Work request.
Below are entries with pictures among them; reproduce exactly, and only, the lines from the one containing "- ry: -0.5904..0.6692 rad" down to the one containing "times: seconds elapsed", without the pictures.

---+---

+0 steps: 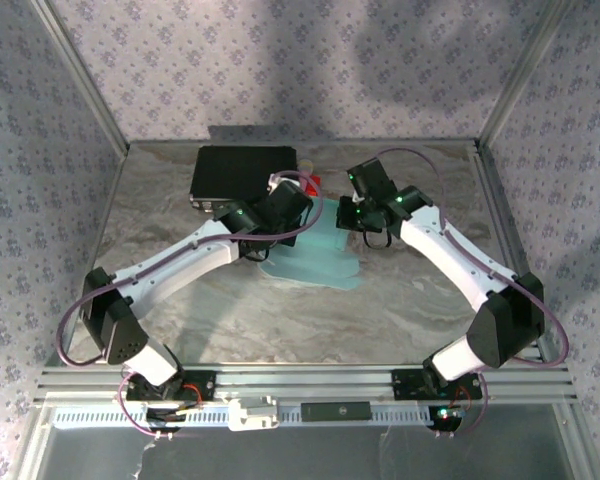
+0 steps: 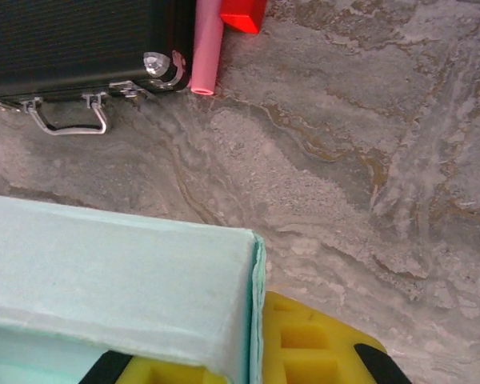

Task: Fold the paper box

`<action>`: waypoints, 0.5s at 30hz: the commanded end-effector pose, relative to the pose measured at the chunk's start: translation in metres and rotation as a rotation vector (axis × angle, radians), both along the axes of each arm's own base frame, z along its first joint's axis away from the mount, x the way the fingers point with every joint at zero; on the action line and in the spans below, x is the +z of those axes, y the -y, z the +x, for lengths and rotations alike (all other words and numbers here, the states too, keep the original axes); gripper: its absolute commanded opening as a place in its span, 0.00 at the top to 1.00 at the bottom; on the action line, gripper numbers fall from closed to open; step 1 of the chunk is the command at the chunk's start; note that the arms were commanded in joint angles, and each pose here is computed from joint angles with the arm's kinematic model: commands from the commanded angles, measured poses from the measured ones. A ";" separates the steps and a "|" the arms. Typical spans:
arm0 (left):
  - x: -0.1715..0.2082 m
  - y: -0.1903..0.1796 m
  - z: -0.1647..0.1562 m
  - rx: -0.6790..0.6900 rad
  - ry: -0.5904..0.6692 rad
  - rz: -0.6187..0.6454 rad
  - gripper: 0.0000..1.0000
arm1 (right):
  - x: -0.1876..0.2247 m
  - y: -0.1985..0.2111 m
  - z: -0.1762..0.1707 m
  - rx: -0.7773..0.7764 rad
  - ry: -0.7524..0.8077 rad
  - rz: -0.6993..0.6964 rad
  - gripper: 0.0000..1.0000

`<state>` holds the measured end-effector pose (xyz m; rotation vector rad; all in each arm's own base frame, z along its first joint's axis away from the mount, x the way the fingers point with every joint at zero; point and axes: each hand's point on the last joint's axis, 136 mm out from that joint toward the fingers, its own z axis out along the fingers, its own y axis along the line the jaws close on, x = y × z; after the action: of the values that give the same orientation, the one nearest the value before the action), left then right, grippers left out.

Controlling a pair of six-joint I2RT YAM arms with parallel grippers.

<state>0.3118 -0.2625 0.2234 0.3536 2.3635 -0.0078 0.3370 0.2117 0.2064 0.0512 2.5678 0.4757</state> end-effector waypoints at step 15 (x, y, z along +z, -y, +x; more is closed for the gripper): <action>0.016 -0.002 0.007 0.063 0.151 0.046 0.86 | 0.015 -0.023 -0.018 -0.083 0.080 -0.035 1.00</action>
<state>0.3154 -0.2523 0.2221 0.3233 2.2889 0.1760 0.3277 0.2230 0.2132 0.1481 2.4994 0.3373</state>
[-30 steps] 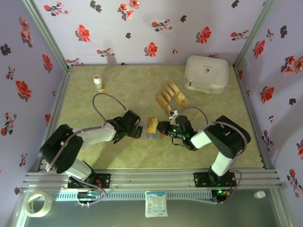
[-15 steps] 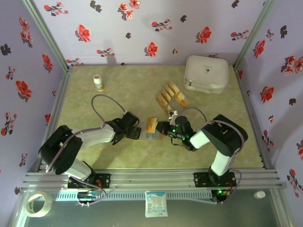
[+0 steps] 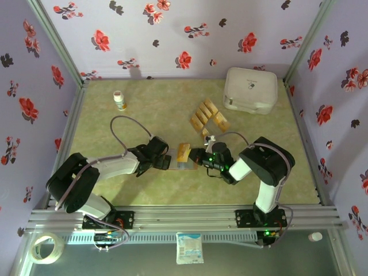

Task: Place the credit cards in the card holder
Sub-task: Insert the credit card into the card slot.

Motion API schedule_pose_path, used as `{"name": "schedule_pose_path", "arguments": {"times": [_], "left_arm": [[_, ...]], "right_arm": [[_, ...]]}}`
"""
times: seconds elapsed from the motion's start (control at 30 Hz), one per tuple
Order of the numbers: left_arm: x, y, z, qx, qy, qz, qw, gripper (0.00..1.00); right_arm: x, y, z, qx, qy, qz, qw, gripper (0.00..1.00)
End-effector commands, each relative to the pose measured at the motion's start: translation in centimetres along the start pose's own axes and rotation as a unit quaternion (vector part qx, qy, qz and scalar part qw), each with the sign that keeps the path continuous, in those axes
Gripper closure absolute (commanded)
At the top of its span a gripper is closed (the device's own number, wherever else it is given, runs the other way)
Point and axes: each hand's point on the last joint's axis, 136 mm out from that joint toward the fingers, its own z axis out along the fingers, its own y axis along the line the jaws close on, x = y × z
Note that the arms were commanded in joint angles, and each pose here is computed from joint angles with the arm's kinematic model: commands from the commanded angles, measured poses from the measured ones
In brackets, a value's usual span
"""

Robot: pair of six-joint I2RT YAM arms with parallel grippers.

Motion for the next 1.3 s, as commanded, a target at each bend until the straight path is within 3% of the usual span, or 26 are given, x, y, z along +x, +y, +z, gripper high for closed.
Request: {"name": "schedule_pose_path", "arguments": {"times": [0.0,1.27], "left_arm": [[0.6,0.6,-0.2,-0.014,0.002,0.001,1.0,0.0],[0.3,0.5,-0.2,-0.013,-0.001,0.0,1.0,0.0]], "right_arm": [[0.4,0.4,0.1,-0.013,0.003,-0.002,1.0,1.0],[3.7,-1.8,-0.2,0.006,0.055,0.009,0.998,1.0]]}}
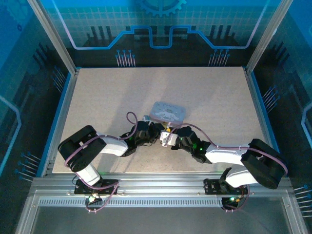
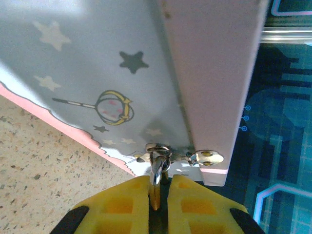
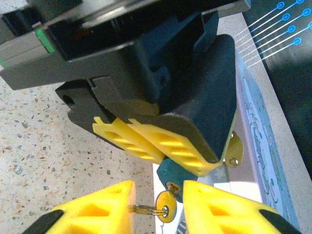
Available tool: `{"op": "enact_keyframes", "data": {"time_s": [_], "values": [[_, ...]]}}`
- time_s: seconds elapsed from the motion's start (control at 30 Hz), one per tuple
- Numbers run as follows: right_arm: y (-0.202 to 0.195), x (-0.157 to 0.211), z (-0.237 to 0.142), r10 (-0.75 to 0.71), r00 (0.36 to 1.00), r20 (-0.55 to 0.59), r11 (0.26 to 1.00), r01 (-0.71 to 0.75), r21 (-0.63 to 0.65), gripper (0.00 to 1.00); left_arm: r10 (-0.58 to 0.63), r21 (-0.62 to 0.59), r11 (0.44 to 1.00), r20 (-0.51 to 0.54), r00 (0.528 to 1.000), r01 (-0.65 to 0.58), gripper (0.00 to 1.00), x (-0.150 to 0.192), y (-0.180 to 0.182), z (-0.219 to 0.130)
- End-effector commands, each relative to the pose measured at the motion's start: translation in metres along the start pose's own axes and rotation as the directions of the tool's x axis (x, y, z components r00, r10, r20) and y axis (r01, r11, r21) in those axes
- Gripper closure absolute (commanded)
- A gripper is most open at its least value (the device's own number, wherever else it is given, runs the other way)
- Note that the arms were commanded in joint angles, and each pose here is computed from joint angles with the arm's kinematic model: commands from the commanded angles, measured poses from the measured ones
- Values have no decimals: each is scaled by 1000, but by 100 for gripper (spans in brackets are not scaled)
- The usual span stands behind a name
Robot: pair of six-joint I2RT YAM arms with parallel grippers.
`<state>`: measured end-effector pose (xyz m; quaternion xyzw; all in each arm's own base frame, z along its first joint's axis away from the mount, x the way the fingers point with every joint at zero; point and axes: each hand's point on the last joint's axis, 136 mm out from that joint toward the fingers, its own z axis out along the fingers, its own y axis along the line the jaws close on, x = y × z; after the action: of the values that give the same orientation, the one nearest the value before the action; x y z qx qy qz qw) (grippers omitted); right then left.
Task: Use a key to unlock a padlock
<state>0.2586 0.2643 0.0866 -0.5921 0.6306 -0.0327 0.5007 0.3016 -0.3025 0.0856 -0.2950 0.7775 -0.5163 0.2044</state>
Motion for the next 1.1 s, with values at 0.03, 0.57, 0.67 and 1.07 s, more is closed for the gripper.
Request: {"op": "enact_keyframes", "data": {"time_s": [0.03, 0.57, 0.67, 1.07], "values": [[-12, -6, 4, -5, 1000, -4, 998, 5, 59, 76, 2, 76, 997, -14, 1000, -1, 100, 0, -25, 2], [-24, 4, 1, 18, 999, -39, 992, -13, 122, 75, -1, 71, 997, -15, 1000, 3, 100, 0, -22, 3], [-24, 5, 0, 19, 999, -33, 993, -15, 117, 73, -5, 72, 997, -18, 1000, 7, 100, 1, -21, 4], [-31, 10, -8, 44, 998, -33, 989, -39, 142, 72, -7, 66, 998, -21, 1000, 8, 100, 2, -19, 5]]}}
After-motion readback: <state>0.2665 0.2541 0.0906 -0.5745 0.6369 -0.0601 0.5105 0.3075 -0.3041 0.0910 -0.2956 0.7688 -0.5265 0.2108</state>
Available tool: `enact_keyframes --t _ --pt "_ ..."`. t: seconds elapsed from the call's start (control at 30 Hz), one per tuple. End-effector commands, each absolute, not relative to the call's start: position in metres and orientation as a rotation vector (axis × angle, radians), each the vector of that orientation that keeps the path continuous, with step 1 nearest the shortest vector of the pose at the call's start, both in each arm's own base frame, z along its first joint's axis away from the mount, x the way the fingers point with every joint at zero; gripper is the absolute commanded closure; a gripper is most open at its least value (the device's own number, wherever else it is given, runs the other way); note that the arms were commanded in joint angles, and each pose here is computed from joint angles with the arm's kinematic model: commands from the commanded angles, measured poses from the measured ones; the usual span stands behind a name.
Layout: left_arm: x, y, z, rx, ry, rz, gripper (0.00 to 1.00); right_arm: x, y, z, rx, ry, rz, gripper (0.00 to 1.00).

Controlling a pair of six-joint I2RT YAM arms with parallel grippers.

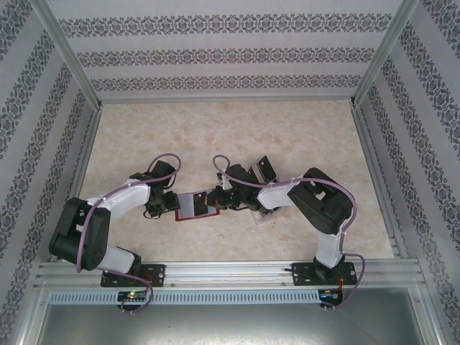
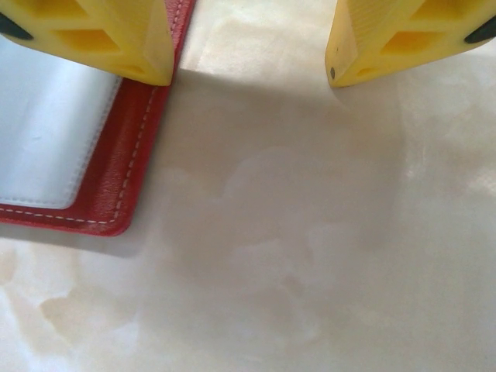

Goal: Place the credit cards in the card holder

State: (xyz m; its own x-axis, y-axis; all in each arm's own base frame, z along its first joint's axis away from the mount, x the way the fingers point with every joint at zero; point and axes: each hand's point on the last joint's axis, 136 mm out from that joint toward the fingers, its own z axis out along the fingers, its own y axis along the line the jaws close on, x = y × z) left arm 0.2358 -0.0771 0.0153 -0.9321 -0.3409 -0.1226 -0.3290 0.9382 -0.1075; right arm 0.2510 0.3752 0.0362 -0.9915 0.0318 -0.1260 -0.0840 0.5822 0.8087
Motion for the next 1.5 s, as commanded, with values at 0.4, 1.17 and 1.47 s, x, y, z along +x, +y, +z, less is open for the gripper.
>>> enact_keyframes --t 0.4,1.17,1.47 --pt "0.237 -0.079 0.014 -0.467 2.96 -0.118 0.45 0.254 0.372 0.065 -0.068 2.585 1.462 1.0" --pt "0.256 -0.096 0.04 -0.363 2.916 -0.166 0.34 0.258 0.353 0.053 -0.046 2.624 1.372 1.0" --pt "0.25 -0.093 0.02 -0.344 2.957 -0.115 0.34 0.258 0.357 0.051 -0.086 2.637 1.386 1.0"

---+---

Answer area.
  - ry: -0.5904..0.6692 rad
  - rz: -0.6187..0.6454 rad
  - gripper: 0.0000..1.0000
arm1 (right):
  - x: -0.1876..0.2247 m
  - y: -0.1985..0.2111 m
  - z: -0.1762..0.1707 m
  - rx: -0.7773..0.7764 rad
  - ry: -0.7524..0.8077 rad
  - rz: -0.6993..0.6964 rad
  - gripper: 0.0000..1.0000

`<state>` holds the measured end-effector pose (xyz m; rotation vector rad; all in each arm's own base frame, z along its first joint's axis away from the mount, x the way the fingers point with every joint at zero; point and axes: each hand's point on the last joint's axis, 136 mm out from that joint toward the fingers, its own z axis out along the fingers, its own y axis along the line the jaws close on, x = y × z; after the action: of the values that give the same orientation, the one nearest the value before the action), left then right, grippers left out.

Controlling a pair of six-joint I2RT YAM arms with parallel grippers.

<state>0.3118 -0.2625 0.2234 0.3536 2.3635 -0.0078 0.3370 0.2117 0.2064 0.0512 2.5678 0.4757</state> end-effector waypoints at step 15 (x, y, z along +z, -y, +x; more is closed for the gripper): <action>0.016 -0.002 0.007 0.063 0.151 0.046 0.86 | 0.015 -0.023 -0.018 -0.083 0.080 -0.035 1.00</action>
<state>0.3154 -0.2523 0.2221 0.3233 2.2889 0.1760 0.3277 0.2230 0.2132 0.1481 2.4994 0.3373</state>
[-30 steps] 
[-15 steps] 
[+0 steps] 

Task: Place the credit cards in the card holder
Sub-task: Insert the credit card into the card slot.

Motion API schedule_pose_path, used as `{"name": "schedule_pose_path", "arguments": {"times": [_], "left_arm": [[_, ...]], "right_arm": [[_, ...]]}}`
"""
times: seconds elapsed from the motion's start (control at 30 Hz), one per tuple

This answer is finished.